For three days Sister Lucy, seven years old, had run, sleepless and terrified, between the kitchen and the sickroom, bearing the wide bowl, empty and then filled, filled and then empty. Filled with a bitter fluid that grew thinner and darker as the days progressed, that smelled of salty bile, and then of blood. The terrible retching. The blackening of her mother’s skin.

It is a loss like no other, Sister Lucy said.

She said, Life itself is a bleak prospect to a motherless child.

She was seven years old.

In these matters, Sister Lucy said again—“Are you listening to me?”—when there’s pain in the abdomen, fever, vomiting, never hesitate getting the doctor in. “Sister St. Saviour, God rest her soul—your namesake”—Sister Lucy said—“knew how to put the fear of God into any physician who was dismissive of the poor.” They were negotiating the reeking hallways of another tenement house. “I’ll give her credit for that much,” Sister Lucy said unhappily, a little breathless.

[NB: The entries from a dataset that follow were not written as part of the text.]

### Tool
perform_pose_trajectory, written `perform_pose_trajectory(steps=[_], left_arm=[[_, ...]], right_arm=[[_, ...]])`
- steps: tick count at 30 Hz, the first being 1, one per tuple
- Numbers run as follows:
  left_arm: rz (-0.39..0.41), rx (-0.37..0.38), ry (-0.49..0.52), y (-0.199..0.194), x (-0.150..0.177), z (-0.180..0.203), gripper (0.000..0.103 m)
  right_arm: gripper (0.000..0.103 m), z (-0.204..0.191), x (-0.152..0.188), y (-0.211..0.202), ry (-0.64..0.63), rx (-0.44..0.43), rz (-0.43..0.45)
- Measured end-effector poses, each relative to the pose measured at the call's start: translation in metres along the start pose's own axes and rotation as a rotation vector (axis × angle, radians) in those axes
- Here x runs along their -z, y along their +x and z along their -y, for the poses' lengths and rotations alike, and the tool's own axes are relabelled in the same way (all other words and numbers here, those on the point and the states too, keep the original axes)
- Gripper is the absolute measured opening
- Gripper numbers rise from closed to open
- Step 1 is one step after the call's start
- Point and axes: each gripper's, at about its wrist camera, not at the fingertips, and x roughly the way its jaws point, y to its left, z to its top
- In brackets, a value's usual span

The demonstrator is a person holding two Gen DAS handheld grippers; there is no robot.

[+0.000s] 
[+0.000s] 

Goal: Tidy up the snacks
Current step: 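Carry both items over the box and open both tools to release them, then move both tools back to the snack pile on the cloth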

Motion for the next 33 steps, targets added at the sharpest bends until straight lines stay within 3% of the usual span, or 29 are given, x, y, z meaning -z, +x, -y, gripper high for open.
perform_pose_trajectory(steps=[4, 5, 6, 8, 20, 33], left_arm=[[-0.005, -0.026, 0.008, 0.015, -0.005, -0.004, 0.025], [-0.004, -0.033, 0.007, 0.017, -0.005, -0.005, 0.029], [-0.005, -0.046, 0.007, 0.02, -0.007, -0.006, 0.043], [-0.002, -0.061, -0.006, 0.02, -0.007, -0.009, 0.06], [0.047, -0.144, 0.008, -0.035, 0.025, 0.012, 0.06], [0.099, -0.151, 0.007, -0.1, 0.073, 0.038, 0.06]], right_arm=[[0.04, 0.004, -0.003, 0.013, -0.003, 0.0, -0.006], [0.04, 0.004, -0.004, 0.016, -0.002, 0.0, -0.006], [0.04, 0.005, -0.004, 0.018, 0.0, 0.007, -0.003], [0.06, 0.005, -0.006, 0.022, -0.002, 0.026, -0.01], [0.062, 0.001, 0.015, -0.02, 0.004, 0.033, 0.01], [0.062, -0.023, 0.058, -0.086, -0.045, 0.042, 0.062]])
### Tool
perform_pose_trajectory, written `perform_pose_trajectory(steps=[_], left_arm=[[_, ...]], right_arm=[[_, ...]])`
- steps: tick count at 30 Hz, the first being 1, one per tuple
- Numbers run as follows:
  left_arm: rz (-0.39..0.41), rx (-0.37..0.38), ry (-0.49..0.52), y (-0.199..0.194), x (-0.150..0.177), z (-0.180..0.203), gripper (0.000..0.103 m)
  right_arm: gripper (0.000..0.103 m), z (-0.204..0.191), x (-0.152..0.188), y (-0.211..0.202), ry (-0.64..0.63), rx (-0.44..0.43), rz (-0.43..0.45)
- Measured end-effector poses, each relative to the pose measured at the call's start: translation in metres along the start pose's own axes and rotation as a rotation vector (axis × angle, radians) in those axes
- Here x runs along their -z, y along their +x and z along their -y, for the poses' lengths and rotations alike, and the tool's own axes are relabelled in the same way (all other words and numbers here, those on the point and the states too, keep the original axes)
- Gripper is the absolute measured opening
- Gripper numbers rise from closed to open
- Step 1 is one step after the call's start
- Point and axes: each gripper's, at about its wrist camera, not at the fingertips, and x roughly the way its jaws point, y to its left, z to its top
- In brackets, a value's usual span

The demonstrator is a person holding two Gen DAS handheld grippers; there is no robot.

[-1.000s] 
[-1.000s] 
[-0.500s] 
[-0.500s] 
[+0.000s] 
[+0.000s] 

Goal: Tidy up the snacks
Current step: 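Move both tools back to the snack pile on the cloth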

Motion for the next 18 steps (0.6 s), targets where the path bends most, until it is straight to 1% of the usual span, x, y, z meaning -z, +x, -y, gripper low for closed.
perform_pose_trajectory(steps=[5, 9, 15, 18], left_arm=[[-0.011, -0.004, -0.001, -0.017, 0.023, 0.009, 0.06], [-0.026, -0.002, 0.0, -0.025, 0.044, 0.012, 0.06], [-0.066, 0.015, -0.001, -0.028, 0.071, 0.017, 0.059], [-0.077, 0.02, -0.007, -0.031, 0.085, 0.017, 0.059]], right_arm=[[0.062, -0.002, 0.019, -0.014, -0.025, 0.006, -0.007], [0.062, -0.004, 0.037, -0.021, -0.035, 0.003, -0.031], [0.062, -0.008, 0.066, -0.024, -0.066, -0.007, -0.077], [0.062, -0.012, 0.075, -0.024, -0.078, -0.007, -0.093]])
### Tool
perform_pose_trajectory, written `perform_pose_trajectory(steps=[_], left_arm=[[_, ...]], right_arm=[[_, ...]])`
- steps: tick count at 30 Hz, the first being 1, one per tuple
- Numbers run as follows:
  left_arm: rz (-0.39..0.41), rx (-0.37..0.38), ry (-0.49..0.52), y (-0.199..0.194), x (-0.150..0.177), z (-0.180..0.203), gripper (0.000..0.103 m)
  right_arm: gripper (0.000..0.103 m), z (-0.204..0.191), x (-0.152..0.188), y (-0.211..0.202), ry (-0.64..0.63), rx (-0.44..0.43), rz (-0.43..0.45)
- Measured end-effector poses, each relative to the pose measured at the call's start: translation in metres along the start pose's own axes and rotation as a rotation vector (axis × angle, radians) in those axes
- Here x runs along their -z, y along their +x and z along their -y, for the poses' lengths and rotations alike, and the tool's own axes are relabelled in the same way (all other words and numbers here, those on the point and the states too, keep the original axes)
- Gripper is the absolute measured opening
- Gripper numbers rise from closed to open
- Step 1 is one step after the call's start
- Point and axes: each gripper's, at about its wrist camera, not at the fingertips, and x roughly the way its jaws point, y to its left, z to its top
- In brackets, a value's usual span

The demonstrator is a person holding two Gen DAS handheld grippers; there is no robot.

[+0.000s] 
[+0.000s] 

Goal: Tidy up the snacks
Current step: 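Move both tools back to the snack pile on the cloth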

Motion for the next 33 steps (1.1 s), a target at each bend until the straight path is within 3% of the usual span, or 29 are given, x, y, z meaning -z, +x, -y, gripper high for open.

Sister Lucy said her older brothers had already left home when her mother died. Her father was a county tax commissioner who had given them all a comfortable life. A good man, but a serious, withholding man, a man of his times. He brought his mother from Germany to raise his only daughter. Sister Lucy said she was a smart girl in school but mostly silent at home after her mother’s death: a clenched fist.

Her German grandmother told young Sister Lucy that it was easier for a camel to pass through the eye of a needle than for a tax collector to avoid the torments of hell. But it could be done, if she prayed for her father’s soul.

“So that’s what I set out to do,” Sister Lucy said. “Save my father’s soul. All of seven years old.”

A rare smile disrupted that straight tight line that was Sister Lucy’s mouth. The two were on a bench in the park, sharing the bread-and-butter sandwiches Sister Lucy had brought from the convent.

She and her grandmother visited nearly every church in Chicago, determined to save her father’s soul. She knelt patiently beside the old woman. She prayed patiently at those cold altar rails, hour after hour, until her knees grew numb. In the gloom, the gaslight and candlelight, her eyes drifted to the holy scenes and statues behind the altar or over her head. Her eyes grew keen.

As a child, Sister Lucy said, she came to know the beige hills behind the mount called Golgotha as if she had walked them herself. She knew the tufts of weeds in the far distance, the shape of a small enclave of tombs farther still. She knew the feel of the yellow skull at the base of the cross as if she had run her own fingers over its dome; knew the flavor of the dust that covered the ground beneath the horny feet of the centurion. She saw the pallor that engulfed the world the moment Our Lord took His last breath.

Kneeling beside her pious grandmother, young Sister Lucy studied, too, Mary’s assumption into heaven, not merely blue sky and upturned eyes and hands, but the certain fold of cloth at her girded waist, the delicate toe touching a cloud, the brown and gold of a seraphim’s curl.